顾远是被一股霉味呛醒的。
他睁开眼,头顶不是白炽灯,是一截漏雨的茅草顶。雨点子顺着豁口滴下来,砸在他额头上,凉的。
他撑着坐起来,后背硌在硬邦邦的土台子上,疼得他咧了下嘴。身上没一处不酸,胳膊软得跟面条似的,使不上力。他喘了两口气,才把身子撑稳。
四下扫一圈。半间破庙。
门板斜了,只剩一扇还挂在门框上,风一吹就吱呀乱叫。供桌积着厚厚一层灰,正中间立着一尊土地公像,半边脸已经塌了,露出里头的黄泥胎。地上有只破碗,碗底结了层绿毛。墙角漏进来的雨,积了一小滩,倒映着灰蒙蒙的天。
他脑子里最后一点记忆,还停在街道办的工位上。
晚上十一点,第七版台账,电脑屏幕蓝得发白。胃隐隐作痛,抽屉里那盒没开封的胃药,又忘了吃。领导在微信里说,明早八点要。他回了个「收到」,接着改。表格一格一格,改到第十二行的时候,胸口突然一闷,眼前一黑,什么都不知道了。

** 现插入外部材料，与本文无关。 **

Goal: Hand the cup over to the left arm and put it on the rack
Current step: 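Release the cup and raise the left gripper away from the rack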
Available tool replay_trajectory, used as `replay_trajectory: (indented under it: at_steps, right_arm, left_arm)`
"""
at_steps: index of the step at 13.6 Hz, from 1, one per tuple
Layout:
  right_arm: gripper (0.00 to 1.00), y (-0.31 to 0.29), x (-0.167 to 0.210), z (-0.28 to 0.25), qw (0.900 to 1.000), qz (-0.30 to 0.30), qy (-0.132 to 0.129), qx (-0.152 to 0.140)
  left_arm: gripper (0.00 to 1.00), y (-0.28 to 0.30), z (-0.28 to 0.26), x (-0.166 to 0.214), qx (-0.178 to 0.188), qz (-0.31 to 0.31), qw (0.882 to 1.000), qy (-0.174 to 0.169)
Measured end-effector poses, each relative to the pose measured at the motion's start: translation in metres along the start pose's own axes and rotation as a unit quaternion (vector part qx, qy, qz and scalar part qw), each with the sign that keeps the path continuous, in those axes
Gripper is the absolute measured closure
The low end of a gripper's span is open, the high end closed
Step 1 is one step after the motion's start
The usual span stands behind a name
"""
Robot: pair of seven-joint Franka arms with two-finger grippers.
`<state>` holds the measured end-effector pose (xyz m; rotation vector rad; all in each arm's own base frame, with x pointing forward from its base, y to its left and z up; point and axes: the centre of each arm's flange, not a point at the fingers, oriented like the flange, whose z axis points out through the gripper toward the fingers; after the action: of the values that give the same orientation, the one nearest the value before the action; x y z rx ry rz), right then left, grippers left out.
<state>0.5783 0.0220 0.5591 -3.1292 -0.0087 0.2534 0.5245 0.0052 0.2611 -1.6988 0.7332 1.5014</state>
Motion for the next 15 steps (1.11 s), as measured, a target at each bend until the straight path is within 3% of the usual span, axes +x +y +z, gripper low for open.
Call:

顾远想起自己这辈子的路。大专毕业,考编考了三次,头两次落榜,第三次擦着线进去,分在街道办。爹妈在老家逢人就说,儿子有编制,吃上皇粮了。他也这么觉得,踏实。
可这皇粮,是拿命换的。台账、报表、绩效、迎检,一年到头,没个准点。他今年二十八,胃已经坏了,头发也白了几根。
他抬手摸了摸自己的脸。
不是原来那张。手指细了一圈,骨节有点硌人,指甲缝里全是泥。他低头看自己,身上是件看不出颜色的粗布短打,脚上没穿鞋,脚趾头黑乎乎的,脚底板结了层茧。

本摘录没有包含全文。